The resolutions all seek more disclosure from the companies about how they
are responding to the business risks and opportunities of global warming,
as well as the companies’ efforts to quantify and reduce their
greenhouse gas emissions. The resolutions vary in their wording from
company to company:
Resolutions with auto companies: The resolution at GM asks that the
companies report to shareholders on "(a) the estimated total annual
greenhouse gas emissions (i) from our company’s own operations and
(ii) from its products; (b) how the company can significantly reduce
greenhouse gas emissions from its fleet of vehicle product (using a 2002
baseline) by 2012 and 2020; and (c) an evaluation of what new public
policies would enable and assist the company in achieving these emission
reductions."
Resolutions with electric utilities: The resolutions at American Electric
Power, PG&E, Southern and TXU ask the utilities to report to shareholders
on: "(a) the economic risks associated with the company’s past,
present and future emissions of carbon dioxide, sulfur dioxide, nitrogen
oxide and mercury emissions, and the public stance of the company
regarding efforts to reduce these emissions and (b) the economic benefits
of committing to substantial reduction of those emissions related to its
current business activities (i.e. potential improvement in competitiveness
and profitability)."
Oil companies: There are two resolutions at ExxonMobil. The first
resolution asks ExxonMobil to report to shareholders "describing the
operating, financial and reputational risks to the company associated with
climate change and explaining how the company will mitigate those risks."
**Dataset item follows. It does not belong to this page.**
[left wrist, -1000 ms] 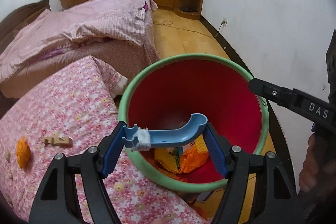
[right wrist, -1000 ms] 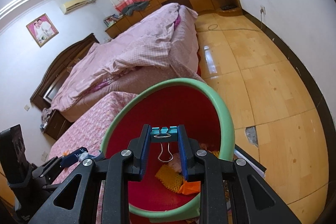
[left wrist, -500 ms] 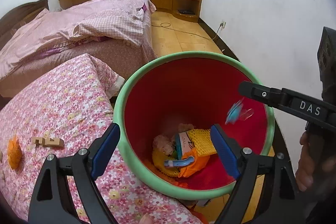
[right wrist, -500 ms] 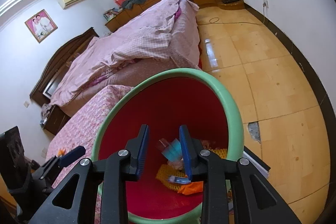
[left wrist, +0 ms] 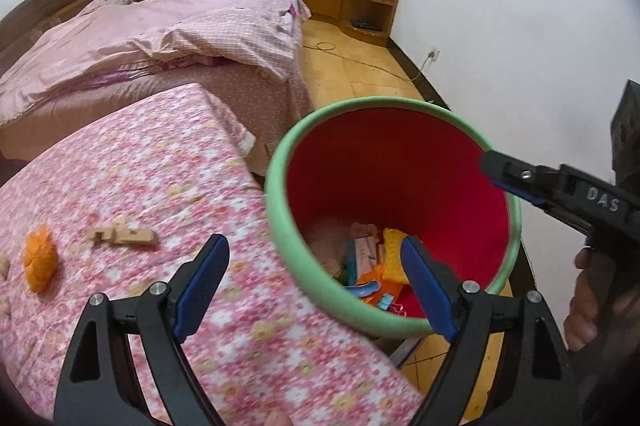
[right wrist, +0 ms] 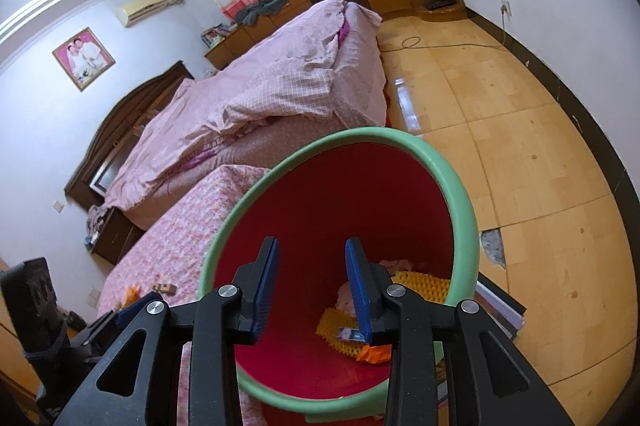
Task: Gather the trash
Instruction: 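Withdraw both open grippers from the bin toward the bedspread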
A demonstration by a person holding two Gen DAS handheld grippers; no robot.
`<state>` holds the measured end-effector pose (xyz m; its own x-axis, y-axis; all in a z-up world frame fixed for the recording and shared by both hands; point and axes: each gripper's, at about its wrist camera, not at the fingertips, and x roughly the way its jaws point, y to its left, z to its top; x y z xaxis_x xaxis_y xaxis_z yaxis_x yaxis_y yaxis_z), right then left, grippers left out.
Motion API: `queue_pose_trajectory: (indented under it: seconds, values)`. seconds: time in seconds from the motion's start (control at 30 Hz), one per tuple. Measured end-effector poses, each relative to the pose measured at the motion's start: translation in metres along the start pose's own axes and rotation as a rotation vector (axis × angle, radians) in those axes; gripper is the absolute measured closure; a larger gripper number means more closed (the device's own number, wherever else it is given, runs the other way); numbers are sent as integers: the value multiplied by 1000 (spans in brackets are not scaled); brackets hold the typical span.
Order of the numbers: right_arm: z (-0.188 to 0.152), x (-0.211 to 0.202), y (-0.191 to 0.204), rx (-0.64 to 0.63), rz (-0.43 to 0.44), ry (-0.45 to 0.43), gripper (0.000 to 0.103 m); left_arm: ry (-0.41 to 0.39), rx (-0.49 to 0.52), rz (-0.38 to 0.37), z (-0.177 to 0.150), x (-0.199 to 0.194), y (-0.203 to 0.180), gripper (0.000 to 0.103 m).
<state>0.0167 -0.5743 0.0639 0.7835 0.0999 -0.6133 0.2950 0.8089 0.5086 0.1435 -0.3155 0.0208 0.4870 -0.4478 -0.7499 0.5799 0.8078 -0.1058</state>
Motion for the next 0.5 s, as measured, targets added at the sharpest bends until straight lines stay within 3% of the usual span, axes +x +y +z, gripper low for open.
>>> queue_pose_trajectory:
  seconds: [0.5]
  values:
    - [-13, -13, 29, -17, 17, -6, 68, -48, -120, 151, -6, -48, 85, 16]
The second resolution asks ExxonMobil to report to shareholders
"explaining how the company will respond to rising regulatory, competitive
and public pressure to significantly develop renewable energy sources."
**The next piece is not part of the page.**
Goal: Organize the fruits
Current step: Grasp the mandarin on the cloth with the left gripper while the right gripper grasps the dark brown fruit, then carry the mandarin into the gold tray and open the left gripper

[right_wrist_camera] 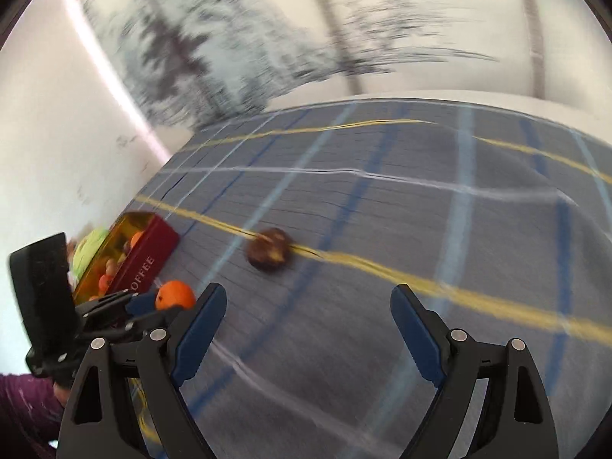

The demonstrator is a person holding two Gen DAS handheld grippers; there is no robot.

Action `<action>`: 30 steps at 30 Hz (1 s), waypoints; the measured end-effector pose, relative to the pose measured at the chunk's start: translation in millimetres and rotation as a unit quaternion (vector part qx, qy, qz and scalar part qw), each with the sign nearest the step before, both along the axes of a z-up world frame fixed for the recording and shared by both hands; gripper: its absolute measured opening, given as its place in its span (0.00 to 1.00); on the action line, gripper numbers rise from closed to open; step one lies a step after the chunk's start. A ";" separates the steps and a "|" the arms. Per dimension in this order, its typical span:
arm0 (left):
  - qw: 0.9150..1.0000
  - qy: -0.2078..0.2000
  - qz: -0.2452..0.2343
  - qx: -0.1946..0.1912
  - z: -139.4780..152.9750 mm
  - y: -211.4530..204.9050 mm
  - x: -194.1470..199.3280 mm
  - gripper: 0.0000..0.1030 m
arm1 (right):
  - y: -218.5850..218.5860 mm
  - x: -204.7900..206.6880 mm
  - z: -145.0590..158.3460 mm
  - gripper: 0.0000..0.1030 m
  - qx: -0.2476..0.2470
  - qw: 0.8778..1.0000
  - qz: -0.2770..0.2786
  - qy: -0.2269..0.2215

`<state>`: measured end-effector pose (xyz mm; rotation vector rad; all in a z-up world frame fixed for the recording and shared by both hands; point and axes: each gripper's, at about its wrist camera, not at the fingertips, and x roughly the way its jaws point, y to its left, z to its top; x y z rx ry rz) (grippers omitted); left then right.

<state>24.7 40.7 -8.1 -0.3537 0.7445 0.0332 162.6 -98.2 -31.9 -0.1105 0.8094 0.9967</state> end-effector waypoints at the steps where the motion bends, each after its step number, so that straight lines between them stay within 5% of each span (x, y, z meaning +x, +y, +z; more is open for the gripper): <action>1: 1.000 0.000 0.004 -0.008 -0.8 2.9 0.5 0.33 | 11.8 0.9 -0.3 0.85 -0.006 1.000 0.011 -0.008; 6: 0.999 -0.004 0.020 -0.037 -3.9 15.8 -1.7 0.33 | 58.2 7.0 -11.5 0.83 -0.029 0.998 0.051 -0.016; 7: 0.999 -0.003 0.022 -0.038 -3.9 16.7 -1.9 0.33 | 67.2 6.3 -16.5 0.74 -0.040 0.997 0.060 -0.019; 8: 0.999 -0.003 0.023 -0.037 -4.0 16.3 -1.6 0.33 | 70.1 4.3 -21.0 0.50 -0.052 0.996 0.063 -0.022; 9: 0.999 -0.002 0.023 -0.037 -4.3 15.8 -1.7 0.33 | 77.6 1.5 -28.8 0.42 -0.078 0.994 0.066 -0.029; 12: 0.999 0.004 0.025 -0.031 -4.6 14.9 -1.1 0.32 | 80.5 -10.5 -32.6 0.41 -0.090 0.991 0.071 -0.076; 30: 0.999 0.030 0.022 -0.007 -8.3 6.7 5.7 0.33 | -45.4 -15.6 -26.9 0.41 -0.048 0.997 -0.065 -0.019</action>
The resolution at ChevronTexaco asks for a report to shareholders
"explaining how the company will respond to rising regulatory, competitive
and public pressure to significantly develop renewable energy sources." The
resolution at Petro-Canada asked for a report "describing the operating,
financial and reputational risks to the company associated with past,
present and future greenhouse gas emissions from its operations and
products."
Resolutions at Citigroup: There are two global warming-related
resolutions at Citigroup. The first resolution asks that "the Board move
to implement policies that reflect the economic and environmental
commitment to confronting climate change. Such a commitment would include
(1) a publicly available audit of carbon exposure and (2) a feasibility
study including timeline of the replacement of projects in endangered
ecosystems and those that negatively impact resident indigenous people
with projects that advance renewable energy and community based
sustainable development and (3) an itemization of all such projects." The
second resolution asks that "the Board move to produce a strategy that
positions Citigroup as an environmental leader by meeting or beating the
industry’s best practices regarding environmental protection
including old growth forest protection and climate change."
Resolution at General Electric: The resolution at General Electric asks
the company to report on "the greenhouse gas emissions from our
company’s own operations and products sold, including: steps the
company can take to reduce emissions of greenhouse gases substantially;
recommendations for steps the appliance manufacturing industry can take to
collectively reduce emissions of greenhouse gases substantially, and plans,
if any, to support energy-efficient appliance standards."